Saved data entries:
+ + + + +
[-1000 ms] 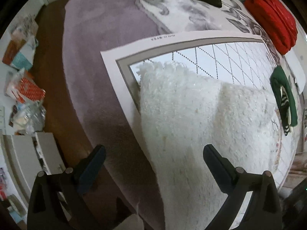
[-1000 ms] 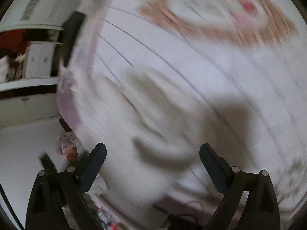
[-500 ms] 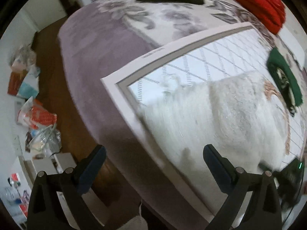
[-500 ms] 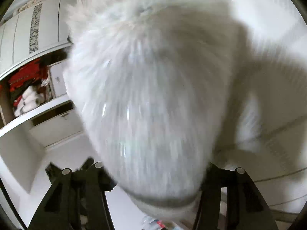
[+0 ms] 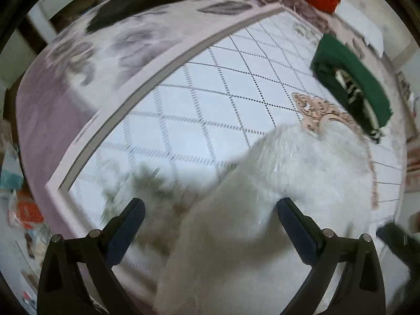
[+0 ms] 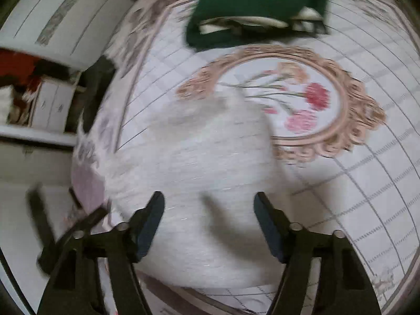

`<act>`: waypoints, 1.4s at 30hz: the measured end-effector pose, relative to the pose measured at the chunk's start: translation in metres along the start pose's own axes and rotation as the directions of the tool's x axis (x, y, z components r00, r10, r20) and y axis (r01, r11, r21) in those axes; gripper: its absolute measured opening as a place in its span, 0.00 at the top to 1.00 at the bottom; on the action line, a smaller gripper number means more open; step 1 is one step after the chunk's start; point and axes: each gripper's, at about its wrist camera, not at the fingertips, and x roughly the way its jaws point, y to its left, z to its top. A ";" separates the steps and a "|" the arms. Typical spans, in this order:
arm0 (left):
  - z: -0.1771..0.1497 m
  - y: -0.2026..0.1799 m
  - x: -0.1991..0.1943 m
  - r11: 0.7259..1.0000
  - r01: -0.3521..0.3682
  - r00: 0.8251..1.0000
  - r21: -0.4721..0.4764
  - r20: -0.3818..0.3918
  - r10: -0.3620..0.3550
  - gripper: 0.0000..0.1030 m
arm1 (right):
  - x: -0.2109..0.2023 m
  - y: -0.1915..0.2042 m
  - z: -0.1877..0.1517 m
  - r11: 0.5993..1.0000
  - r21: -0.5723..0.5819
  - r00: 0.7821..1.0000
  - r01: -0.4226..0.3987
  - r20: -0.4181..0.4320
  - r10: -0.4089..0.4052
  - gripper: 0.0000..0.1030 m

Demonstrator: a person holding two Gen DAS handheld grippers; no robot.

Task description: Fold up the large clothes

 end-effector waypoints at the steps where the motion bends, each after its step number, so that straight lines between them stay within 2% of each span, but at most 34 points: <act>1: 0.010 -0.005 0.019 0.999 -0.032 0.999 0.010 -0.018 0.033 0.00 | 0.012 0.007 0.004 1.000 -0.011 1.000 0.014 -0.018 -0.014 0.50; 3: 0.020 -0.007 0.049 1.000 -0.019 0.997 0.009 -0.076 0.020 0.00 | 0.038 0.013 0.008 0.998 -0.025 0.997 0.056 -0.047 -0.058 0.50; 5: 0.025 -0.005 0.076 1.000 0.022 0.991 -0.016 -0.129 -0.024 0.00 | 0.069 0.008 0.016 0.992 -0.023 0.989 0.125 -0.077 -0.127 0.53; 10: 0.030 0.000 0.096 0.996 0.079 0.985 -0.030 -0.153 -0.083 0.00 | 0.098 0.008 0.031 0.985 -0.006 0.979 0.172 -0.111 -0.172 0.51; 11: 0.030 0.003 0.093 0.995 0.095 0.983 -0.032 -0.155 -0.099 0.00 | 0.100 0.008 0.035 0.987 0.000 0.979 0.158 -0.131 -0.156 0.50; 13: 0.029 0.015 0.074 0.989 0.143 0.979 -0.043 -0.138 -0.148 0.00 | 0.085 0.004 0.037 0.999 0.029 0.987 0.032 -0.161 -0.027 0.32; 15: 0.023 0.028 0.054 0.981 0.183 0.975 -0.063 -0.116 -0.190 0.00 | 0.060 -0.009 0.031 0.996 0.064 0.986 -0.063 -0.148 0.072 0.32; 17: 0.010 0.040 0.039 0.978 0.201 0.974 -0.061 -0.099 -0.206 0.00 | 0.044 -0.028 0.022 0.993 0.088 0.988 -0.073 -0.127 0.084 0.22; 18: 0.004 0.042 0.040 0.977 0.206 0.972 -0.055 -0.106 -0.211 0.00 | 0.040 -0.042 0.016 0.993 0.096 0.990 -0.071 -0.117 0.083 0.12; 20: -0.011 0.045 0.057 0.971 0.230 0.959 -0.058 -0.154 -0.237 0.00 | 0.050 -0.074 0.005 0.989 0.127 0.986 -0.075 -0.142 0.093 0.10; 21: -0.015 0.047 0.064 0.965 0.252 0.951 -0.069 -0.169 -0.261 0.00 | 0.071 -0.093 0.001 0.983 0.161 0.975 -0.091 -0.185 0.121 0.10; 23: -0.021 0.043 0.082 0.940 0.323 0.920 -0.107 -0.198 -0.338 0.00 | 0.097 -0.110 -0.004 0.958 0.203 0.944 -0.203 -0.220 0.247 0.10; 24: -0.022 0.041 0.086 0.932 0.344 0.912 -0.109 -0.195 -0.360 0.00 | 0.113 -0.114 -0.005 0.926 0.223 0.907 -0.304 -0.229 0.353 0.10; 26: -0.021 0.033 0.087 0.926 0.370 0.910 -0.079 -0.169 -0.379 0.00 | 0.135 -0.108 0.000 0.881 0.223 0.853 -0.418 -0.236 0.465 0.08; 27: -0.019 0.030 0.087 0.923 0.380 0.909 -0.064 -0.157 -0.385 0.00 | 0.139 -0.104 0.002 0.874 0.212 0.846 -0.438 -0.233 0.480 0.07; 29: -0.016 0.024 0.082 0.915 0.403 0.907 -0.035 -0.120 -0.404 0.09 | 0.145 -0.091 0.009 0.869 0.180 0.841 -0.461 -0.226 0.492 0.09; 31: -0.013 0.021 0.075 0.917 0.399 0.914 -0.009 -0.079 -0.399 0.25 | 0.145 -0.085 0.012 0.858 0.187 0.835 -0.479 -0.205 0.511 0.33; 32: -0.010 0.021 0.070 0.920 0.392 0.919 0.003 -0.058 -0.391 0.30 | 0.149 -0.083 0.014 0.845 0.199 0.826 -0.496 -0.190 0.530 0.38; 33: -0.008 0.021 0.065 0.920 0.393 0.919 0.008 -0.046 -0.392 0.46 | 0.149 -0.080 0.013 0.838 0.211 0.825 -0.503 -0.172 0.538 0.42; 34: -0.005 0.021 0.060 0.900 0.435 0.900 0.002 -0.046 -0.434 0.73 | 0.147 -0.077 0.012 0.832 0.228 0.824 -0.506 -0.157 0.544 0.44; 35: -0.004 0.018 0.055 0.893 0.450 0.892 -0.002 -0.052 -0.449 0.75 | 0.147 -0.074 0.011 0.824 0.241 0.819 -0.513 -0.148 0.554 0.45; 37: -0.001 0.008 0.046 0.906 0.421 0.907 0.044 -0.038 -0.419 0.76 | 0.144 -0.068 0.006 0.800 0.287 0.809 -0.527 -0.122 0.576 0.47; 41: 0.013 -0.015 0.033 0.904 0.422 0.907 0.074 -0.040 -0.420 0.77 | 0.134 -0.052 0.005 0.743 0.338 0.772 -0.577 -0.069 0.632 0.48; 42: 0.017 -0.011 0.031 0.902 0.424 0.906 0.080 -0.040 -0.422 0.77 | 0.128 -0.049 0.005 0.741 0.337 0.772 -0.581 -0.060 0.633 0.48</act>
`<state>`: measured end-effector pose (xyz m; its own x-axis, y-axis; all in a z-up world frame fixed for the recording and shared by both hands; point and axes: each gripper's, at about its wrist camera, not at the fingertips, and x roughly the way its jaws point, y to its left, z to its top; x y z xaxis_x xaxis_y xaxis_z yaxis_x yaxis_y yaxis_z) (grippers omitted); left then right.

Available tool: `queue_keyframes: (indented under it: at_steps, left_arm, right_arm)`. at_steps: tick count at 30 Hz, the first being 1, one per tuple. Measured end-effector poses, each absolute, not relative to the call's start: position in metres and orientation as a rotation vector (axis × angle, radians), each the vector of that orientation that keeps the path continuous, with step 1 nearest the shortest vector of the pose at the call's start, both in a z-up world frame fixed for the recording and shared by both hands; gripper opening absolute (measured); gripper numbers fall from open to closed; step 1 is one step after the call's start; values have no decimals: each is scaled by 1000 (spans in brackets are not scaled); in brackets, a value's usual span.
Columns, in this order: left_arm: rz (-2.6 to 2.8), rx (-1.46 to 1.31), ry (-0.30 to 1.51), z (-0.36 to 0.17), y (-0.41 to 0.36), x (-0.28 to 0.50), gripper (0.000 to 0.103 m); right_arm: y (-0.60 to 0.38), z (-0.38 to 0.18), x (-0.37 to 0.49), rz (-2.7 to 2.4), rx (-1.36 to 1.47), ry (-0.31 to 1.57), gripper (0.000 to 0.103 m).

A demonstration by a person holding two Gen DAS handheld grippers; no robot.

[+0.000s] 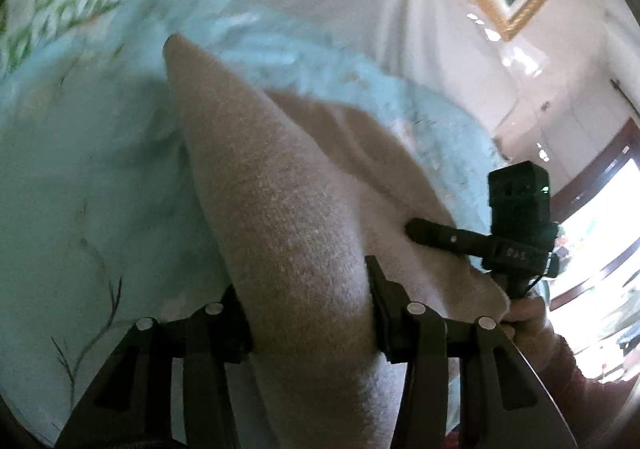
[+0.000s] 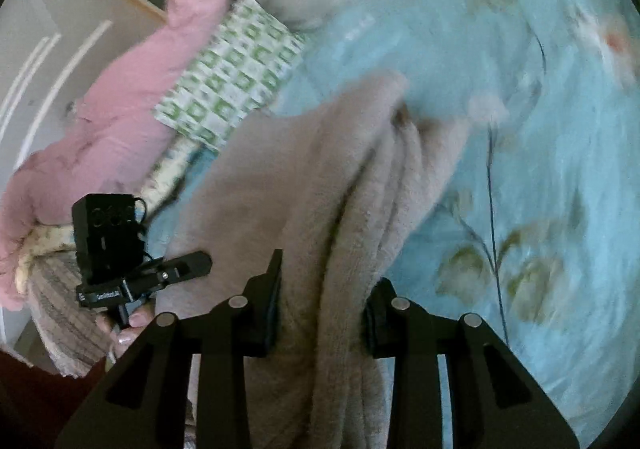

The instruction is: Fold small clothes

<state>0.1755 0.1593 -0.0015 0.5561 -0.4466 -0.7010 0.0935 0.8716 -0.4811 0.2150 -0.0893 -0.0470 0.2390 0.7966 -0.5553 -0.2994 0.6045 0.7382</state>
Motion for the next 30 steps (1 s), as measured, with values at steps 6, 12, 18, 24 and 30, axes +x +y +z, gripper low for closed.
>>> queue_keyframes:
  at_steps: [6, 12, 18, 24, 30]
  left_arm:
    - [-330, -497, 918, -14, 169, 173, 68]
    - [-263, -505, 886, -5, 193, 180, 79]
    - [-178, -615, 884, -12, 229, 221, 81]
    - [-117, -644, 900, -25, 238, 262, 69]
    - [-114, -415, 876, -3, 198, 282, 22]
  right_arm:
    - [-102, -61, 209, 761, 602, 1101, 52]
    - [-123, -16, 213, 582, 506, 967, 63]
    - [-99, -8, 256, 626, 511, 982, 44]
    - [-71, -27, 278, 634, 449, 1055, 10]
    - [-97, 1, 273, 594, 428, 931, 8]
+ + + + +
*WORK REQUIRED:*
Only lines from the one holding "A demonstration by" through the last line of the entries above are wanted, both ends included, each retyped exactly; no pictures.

*WRITTEN SOLUTION:*
A demonstration by a person holding two Gen DAS handheld grippers; no robot.

[+0.000s] 
[+0.000s] 

The instruction is: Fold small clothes

<state>0.1755 0.1593 -0.0015 0.5561 -0.4466 -0.7010 0.0935 0.8716 -0.4811 0.2150 -0.0893 -0.0470 0.2390 0.7966 -0.5553 -0.2994 0.6045 0.7382</state>
Motion for the next 30 steps (1 s), as measured, with values at steps 6, 12, 18, 24 and 30, axes +x +y +z, gripper low for closed.
>>> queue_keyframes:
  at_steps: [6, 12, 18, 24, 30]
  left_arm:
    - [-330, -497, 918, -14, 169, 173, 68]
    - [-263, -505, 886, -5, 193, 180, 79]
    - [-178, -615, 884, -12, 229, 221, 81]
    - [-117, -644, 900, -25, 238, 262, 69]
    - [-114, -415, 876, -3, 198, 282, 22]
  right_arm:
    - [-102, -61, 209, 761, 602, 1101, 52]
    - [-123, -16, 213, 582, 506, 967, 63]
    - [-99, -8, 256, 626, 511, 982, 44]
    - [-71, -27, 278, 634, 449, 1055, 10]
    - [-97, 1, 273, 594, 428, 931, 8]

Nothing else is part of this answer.